Over the years, I have had the opportunity to interview and write about a lot of groups involved in modeling molecular structures and biological systems. To a person, everyone has been overwhelmingly excited by the potential insights that their models will provide researchers looking to understand human disease, develop new drugs, or engineer new enzyme activities. And because people understand pretty pictures much better than chemical conceptualizations, the enthusiasm is infectious.
But just as the runway models of Paris and New York are idealized (?) representations of what it is to be a human being, so too are the computer-generated models that rotate on the video display terminals of Cambridge and Heidelberg idealized representations of biomolecular realities. And like the television shows that claim to be "ripped from the headlines", so do these models exclaim "based on a true story."
All this to say that, while I believe in the value of modeling, I worry that people put too much stock in the reality of a model, forgetting that it is little more than a theorem that needs to be tested and retested. Contrary to the way some people think, the model is not the endpoint. Rather, it is often only the beginning of the story.
Ironically, it is not the modelers who are to blame for the community's overblown faith in these pretty pictures. They are the first people to tell you that their models are only as good as the data they plugged into their algorithms. No, it is inevitably people higher up the pharmaceutical food chain who ascribe "eureka" status to models as a way to explain why their IT budgets are so high.

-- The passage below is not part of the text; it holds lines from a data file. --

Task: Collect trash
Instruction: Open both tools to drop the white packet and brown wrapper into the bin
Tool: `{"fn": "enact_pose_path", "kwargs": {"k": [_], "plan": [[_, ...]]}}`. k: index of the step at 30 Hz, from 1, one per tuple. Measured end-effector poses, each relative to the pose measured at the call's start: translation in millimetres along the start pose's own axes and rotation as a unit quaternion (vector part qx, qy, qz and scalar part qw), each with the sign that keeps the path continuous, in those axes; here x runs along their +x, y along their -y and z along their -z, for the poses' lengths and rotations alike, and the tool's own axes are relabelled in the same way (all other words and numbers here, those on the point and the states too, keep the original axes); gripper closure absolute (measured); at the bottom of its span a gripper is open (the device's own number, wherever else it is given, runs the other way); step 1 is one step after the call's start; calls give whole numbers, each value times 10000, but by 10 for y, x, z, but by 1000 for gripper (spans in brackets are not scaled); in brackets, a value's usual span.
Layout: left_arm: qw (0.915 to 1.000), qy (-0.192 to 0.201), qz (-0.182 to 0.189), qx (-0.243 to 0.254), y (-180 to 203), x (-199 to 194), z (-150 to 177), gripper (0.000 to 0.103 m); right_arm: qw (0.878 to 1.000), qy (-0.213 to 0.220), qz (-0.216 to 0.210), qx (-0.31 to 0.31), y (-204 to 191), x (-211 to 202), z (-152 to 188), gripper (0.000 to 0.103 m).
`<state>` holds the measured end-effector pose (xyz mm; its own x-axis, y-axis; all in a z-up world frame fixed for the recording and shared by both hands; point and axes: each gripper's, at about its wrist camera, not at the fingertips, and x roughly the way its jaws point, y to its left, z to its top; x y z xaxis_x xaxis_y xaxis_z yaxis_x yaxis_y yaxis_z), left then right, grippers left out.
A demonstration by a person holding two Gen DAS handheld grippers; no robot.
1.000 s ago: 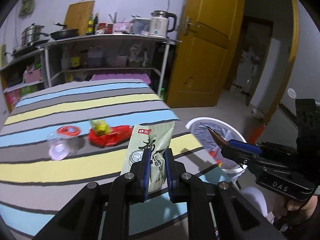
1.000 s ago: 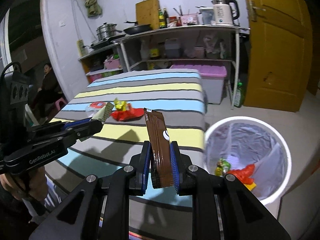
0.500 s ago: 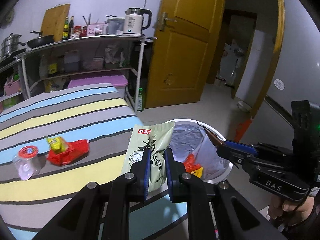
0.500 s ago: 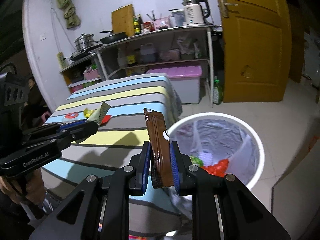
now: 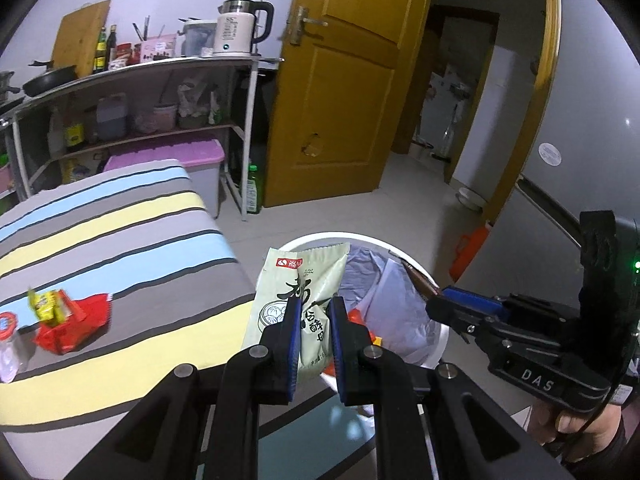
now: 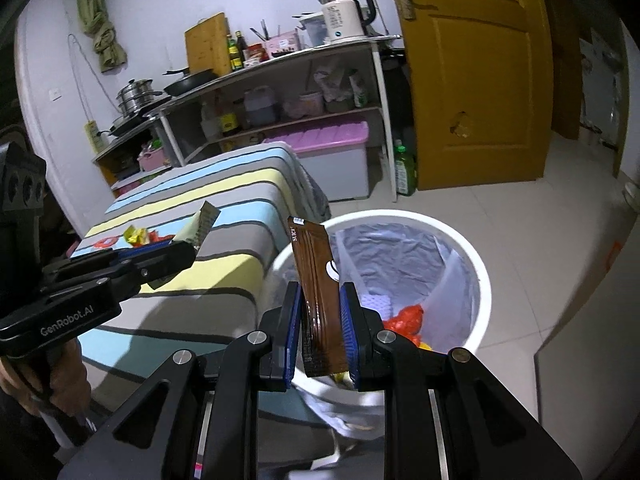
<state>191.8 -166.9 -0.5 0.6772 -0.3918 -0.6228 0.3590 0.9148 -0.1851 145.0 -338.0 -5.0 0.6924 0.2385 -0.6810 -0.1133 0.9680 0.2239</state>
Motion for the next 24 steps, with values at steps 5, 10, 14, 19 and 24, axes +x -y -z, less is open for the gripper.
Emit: {"fn": "enact_pose_path", "kwargs": {"k": [5,10,14,19,24], "plan": [[9999,-119,96,40,84,198,-33,89,9998,-102,76,131,142,88,19,82],[9994,-292,164,47,122,406,-38,89,9993,-216,146,250,277,195,34,82],[9989,-409,223,31,127,526,-37,88,9987,-318,217,333,359,285,53,82],[9987,-444,251,-33,100,571,-22,78,9981,-437,258,343,411,362,98,79],[9993,-328,205,-20,67,463,-44,78,9982,-416,268,328,405,352,100,62]]}}
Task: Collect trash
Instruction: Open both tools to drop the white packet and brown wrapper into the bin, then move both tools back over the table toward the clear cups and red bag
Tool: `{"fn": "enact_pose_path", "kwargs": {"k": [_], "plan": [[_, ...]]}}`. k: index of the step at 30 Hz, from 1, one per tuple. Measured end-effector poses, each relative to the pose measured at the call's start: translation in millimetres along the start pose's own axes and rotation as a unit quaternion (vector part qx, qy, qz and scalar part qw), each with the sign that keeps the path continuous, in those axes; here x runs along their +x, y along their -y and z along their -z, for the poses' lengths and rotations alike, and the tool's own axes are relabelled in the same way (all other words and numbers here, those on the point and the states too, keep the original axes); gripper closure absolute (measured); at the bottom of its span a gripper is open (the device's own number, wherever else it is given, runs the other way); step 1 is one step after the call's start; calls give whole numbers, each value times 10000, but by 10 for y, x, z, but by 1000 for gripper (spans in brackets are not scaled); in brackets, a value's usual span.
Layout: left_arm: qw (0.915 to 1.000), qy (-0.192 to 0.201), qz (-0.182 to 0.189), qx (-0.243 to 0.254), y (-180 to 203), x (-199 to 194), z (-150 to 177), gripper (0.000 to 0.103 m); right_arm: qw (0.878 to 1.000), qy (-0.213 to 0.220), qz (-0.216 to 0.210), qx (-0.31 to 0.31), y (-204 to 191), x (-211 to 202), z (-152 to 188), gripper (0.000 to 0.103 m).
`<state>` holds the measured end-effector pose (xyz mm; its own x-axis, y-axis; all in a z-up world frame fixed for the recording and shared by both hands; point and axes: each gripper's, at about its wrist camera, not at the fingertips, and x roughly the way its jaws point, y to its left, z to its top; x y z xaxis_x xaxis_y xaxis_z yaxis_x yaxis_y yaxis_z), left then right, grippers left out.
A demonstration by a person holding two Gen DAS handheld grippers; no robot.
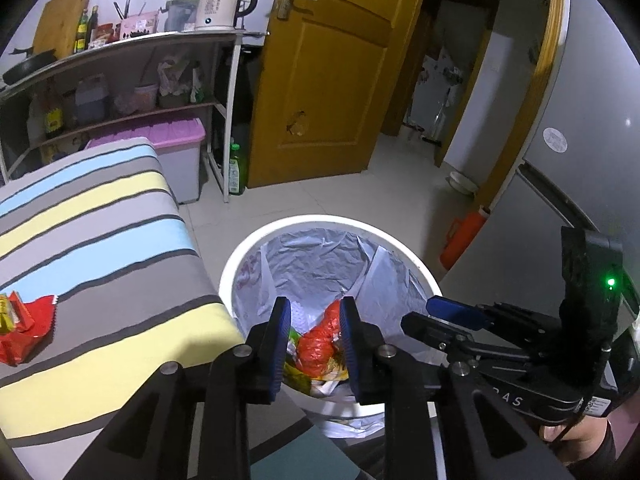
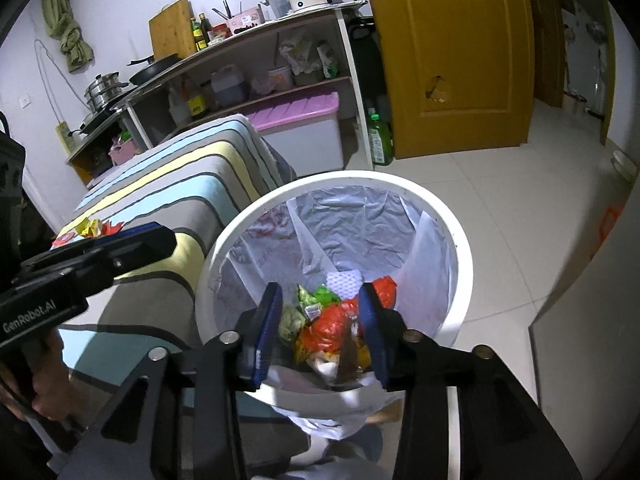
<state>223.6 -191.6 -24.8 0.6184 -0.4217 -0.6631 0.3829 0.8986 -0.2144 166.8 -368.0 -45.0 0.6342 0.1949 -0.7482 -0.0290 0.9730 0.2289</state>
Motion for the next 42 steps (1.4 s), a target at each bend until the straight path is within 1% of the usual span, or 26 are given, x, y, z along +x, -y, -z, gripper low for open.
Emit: {"fn": "enact_pose_path", "kwargs": {"k": [6,11,17,24,34,42], "plan": [[9998,198,-52,-24,-55,-225,42,78,9999,77,-14,-66,-72,-115,5,62],[9993,347,-145,-43,-106,-447,120,78,9995,217,-28,-234,-254,-279,-13,62],[9981,542,-264,-82,-197,-748,204,78,9978,371,-185,-526,-556,-444,-30,62],[9960,713,-465,-254,-391,-1075,311,78,9939,506,-405,-891,-969,-588,-33,62],[9913,909,-817,-482,-690,-1499,498,78,9866,508,-713,-1376,-1489,-606,10,62],[9869,1011,-1058,-674,-914,-1737,626,78,9814,460,-923,-1620,-1758,-561,33,62]]}}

Or media folk who are looking for stories that will write themselves, taking advantage of the picture/thousand words paradigm.
What events like the biennial Critical Assessment of Techniques for Protein Structure Prediction (CASP) indicate is that we're still not quite there. Oh, we're getting better at predicting the folding and behavior of proteins and small molecules in isolation, but the data just isn't there for us to get a good handle on what happens in a complex, a cell, or an organism. And the cross-referencing of all the PubMeds and PubChems of the world won't likely be enough, because I don't think the problem is in how we analyze the data but rather the paucity of the data.

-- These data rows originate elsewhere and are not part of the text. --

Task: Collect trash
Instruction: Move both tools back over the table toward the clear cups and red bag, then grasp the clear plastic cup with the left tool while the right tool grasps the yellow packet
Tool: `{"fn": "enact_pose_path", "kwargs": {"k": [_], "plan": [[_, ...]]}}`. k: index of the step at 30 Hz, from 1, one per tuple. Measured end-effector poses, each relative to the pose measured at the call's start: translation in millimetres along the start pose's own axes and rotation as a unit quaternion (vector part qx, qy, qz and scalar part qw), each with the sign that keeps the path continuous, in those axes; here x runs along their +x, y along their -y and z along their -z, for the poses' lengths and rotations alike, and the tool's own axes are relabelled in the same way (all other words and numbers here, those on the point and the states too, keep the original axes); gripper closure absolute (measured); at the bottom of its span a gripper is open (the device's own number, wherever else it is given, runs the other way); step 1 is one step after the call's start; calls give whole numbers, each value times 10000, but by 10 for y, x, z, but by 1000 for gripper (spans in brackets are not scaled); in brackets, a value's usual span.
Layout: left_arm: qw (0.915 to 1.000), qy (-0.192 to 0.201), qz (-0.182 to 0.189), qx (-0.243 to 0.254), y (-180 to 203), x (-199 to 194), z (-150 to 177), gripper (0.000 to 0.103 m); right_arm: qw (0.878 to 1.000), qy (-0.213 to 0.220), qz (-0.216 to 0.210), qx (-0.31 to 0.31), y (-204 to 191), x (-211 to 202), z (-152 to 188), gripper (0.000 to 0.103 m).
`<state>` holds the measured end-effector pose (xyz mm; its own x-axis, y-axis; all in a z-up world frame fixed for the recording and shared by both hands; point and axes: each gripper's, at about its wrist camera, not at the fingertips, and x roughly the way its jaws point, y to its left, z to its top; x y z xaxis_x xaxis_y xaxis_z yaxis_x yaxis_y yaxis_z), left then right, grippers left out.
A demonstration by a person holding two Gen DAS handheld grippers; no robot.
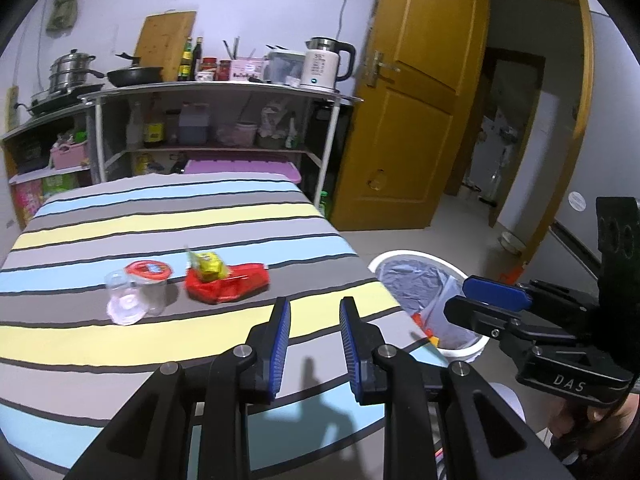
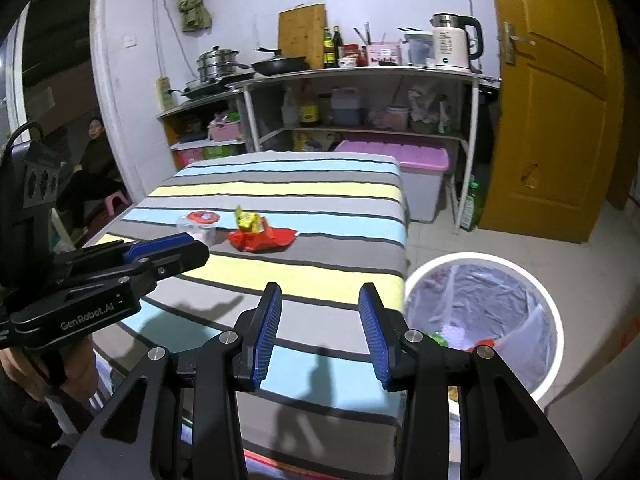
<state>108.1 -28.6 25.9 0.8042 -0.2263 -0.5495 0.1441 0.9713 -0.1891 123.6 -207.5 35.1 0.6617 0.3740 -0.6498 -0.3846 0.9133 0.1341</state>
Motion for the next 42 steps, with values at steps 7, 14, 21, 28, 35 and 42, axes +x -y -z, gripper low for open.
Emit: {"fn": "enact_pose_path", "kwargs": {"k": [7,14,21,28,35,42], "plan": [[9997,35,-199,-137,-177,-79,41,78,9998,-40,-139,-104,-120,85,-37,62],[9989,64,-393,-257,-365,-121,71,78,9996,-101,-219,-132,-180,185,-48,62],[9968,52,-666,-444,-628,-122,109,78,9990,-186,-348,-201,-255,336,-77,62],[9942,21,-862,-640,-884,-52,91,67,9980,-281,-497,-272,-323,525,-118,62],[9907,-31,-1120,-769,-1163,95,33,65,9972,-345,-600,-288,-367,708,-190,62],[9864,-206,-1405,-833,-1424,321,22,65,9961,-415,-699,-337,-451,897,-272,62]]}}
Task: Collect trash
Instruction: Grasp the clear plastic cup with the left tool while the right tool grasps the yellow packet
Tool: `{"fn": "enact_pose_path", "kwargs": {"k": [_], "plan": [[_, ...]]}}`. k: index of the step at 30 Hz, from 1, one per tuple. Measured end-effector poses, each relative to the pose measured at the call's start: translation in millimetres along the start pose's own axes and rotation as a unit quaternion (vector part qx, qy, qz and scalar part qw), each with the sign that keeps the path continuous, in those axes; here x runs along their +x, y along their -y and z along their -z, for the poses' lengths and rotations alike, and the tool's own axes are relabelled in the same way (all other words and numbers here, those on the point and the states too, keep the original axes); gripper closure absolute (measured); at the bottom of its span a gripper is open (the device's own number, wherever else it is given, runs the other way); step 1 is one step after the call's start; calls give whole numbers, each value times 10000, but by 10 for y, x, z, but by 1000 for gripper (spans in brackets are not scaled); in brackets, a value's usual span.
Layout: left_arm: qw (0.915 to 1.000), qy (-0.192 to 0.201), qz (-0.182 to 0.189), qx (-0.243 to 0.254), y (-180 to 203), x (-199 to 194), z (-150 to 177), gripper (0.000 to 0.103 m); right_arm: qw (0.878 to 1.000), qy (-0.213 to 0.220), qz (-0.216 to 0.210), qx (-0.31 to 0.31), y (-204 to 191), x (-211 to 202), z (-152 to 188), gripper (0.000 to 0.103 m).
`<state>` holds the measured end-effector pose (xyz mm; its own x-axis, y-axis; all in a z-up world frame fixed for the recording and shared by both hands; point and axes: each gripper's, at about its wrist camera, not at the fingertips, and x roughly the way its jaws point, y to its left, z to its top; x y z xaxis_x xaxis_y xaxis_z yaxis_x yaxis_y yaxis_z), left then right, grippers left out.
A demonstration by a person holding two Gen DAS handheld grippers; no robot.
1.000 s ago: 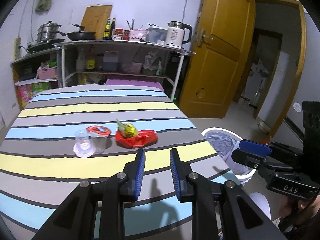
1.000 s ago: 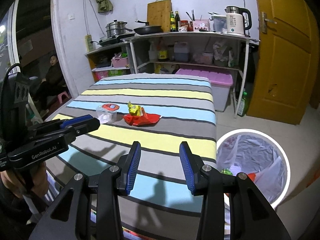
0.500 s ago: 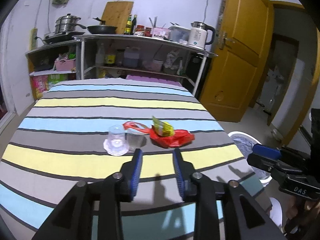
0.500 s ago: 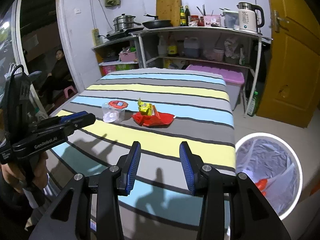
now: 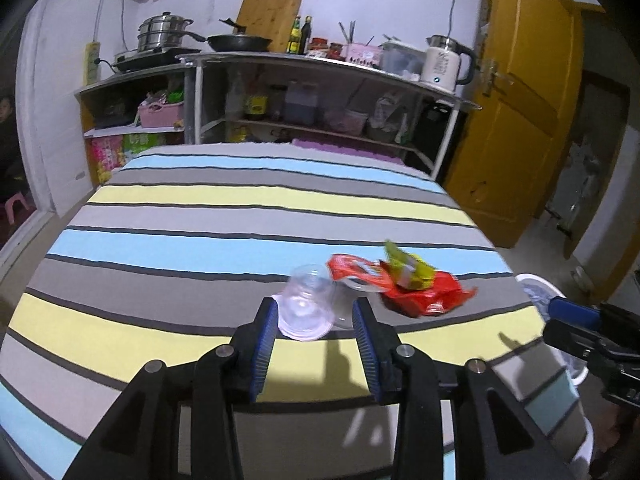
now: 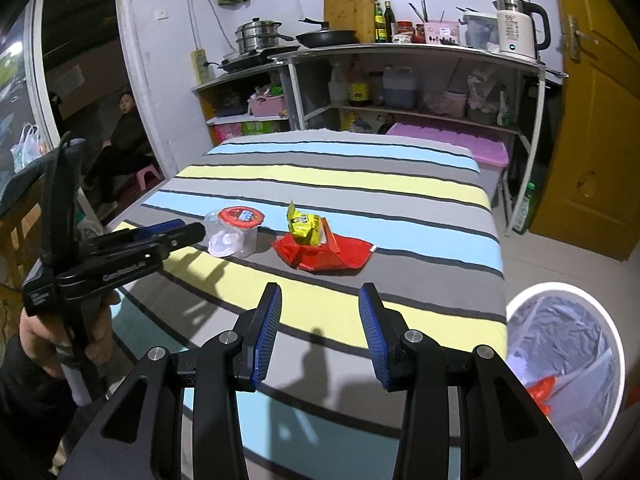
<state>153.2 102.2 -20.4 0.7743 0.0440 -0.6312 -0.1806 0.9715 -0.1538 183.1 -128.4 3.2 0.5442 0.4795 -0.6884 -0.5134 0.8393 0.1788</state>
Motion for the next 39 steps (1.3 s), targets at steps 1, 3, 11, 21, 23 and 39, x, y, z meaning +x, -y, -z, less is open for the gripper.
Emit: {"fn": "enact_pose_path", "kwargs": {"k": [1,3,11,21,23,39], "plan": [[10000,-29,-26,5,-3,26,8,65,10000,-16,-5,-8,-6,30,-12,62],[9999,-131,-79,17,-28,114,-7,65,10000,-41,-23,-20,-16,79,-26,62],[9994,-337,-3,-104,-83,354,-97,65,9999,-114,-65,-57,-42,233,-99,62],[9983,-447,213,-302,-138,454,-123,68,9997,-142,-153,-136,-84,481,-285,62],[9982,-464,234,-313,-141,467,-127,68,9996,-175,-155,-165,-98,562,-330,62],[9985,-207,353,-374,-250,286,-109,71,9974,-664,-28,-285,-112,1218,-542,62]]}}
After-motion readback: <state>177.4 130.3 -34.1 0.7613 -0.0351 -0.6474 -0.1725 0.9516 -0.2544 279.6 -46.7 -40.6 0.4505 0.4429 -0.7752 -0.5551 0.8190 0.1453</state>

The Herculean effort required to generate and collate the data required to make half-way decent models will make the Human Genome Project look like a Betty Crocker bakeoff. I just don't know that we have the human and financial resources to pull it off.
Do I think we should stop trying? No, of course not. But what I do advocate is that we try to be more reasonable in the questions that we ask.
One of the lasting legacies of the Human Genome Project was that it failed to pay the immediate dividends that everyone promised. We quickly realized—or some of us did—that the sequence information, in the absence of the corresponding biological and biochemical information, was largely useless.
When you begin to contemplate the so-called human proteome or metabolome, you begin to realize how straightforward the genome was. For all its myriad nucleotide pairs, the human genome is a relatively static entity that is largely identical from cell to cell, person to person and moment to moment. Whereas my genome will be largely the same on Monday as it is today, components of my proteome and metabolome may change significantly if I go to that party and have a few drinks (response to alcohol) or drive rather than take transit (response to stress). The permutations are daunting.
So please go ahead and use models in your research. Just make sure that you don't lose sight of the fact that while it may look, act and quack like a duck, it is still a model and may actually be a chicken.
OUR READERS RESPOND
RE: Out of Order: Model Citizens; October 25, 2006, DDN Online
Bravo on your piece "Model Citizen's". Modelling is no more a tool than combinatorial chemistry, the NMR or the human genome. The perceived value is high but the reality is exactly as you stated. Too often I see companies that fail to factor in the importance of the intelligence and experience tool in exchange for a technology.
David Zimmermann, CEO, Kalexsyn, Inc.